The best architects will work alongside the team and they will require that the team gives much needed input into the future state of the system.  Having a highly experienced architect come up with the initial draft architecture can definitely valuable, and this is what happens in many organizations where the architect is ultimately responsible for the architecture.  However, it’s important to meet with the team, the developers, and other team members who will be working within this architecture to get consensus, to have it challenged, and to ultimately get buy in.  If the team does not buy into your architecture and it becomes a forced state (“because I say so”), the project as a whole will be significantly less successful.

An approach is to have the architect(s) create a vision and strategy and then discuss it with the entire team to come up with something even better. Implement it and continually review and adapt it as necessary.  It’s important not to just have the architect make an individual decision about an architecture or pattern and then leave it to the other developers to have to deal with it and the technical debt it could create. Always get team buy in for technical strategy.

One thing I’ve always done when thinking about what to include in an architecture is to come up with a scenario where the said architecture or pattern will help solve a problem (problems could be barriers to implementation, complexity concerns, business use cases, etc) and think about how the architecture lends itself to that.  Look at the cost of implementing and maintaining the architecture and also the learning curve required versus the added value you are providing.  Sometimes, I’ll only partly implement a pattern or architecture just so it’s there and if I really need to fully implement it in the future, the refactoring is simplified to make it so.  This is to have a minimal affect on maintainability and over architecture as it creates a scenario where you can do the architecture up later when needed without majour refactoring.
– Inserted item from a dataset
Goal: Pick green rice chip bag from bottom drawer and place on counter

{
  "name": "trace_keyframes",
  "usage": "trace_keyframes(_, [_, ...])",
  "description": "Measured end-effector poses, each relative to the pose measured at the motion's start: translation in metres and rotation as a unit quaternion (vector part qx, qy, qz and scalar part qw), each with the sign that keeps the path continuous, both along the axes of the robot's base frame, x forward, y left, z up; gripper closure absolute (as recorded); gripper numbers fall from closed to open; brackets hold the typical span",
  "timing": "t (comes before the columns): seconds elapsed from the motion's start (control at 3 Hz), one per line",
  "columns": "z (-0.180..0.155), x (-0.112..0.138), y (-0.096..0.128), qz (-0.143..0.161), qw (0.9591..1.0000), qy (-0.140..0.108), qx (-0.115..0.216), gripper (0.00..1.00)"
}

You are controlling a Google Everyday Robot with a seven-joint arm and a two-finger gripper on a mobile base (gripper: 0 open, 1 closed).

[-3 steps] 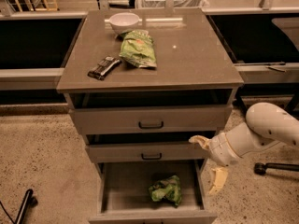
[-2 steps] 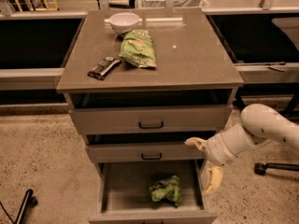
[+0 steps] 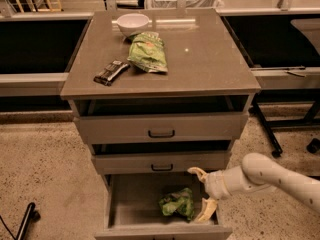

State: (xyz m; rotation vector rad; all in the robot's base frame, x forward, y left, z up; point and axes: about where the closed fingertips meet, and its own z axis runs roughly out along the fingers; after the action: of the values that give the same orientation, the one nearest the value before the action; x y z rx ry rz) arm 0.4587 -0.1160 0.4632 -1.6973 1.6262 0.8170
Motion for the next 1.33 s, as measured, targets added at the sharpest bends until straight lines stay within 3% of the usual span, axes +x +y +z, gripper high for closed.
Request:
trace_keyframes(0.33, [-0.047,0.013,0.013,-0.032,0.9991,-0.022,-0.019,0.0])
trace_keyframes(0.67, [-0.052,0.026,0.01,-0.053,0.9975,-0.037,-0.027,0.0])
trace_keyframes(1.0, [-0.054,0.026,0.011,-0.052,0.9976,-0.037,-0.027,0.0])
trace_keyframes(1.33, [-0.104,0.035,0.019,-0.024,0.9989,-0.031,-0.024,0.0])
Ask Yourselves if you are Architecting Too Much

Over-architecting is one of the biggest mistakes I’ve seen software architects do, and the cost to the team and product delivery in the long run is huge.  This is something that is often transparent to the management team and business stake holders because they fail to see how the initial decisions of the architecture lead to more complex code, buggy code, deviated code (developer code that for simplicity sakes has deviated from the original intention of the architecture), and lead time due to the understanding and technical skills required to implement and maintain the system.

Just as great architecture can make code much better, easier, and simpler, over-architecture can have the opposite problem.  Ask yourselves if there is a simpler approach to achieve the same benefit.  Is there something else on the market to reduce the amount of code complexity?  Do we need this much abstraction when a simpler concept will do?  Will the simpler approach lead to less technical debt because it’s easier for developers developing the product to understand and use?  Normally if there is an easier approach that will fulfill your needs, then there is a significantly less chance for bugs or release delays due to complexity and technical debt.

Highly technical people, create highly technical designs.  Highly technical people with business acumen, a solid understanding of domain knowledge, business stake holder goals, and a focus on product delivery as a goal, create architecture that is as highly technical as it needs to be at the benefit of product delivery

Understand the business requirements as best as you can up front, ask the right questions, and get everyone on board with where the software is going.

At the experience level of an Architect or Senior Architect, someone, by my standard, should have the experience to not over-architect or over-complicate the system, and surely know how to listen and communicate with other team members and developers on these types of decisions in order to get the best possible outcome.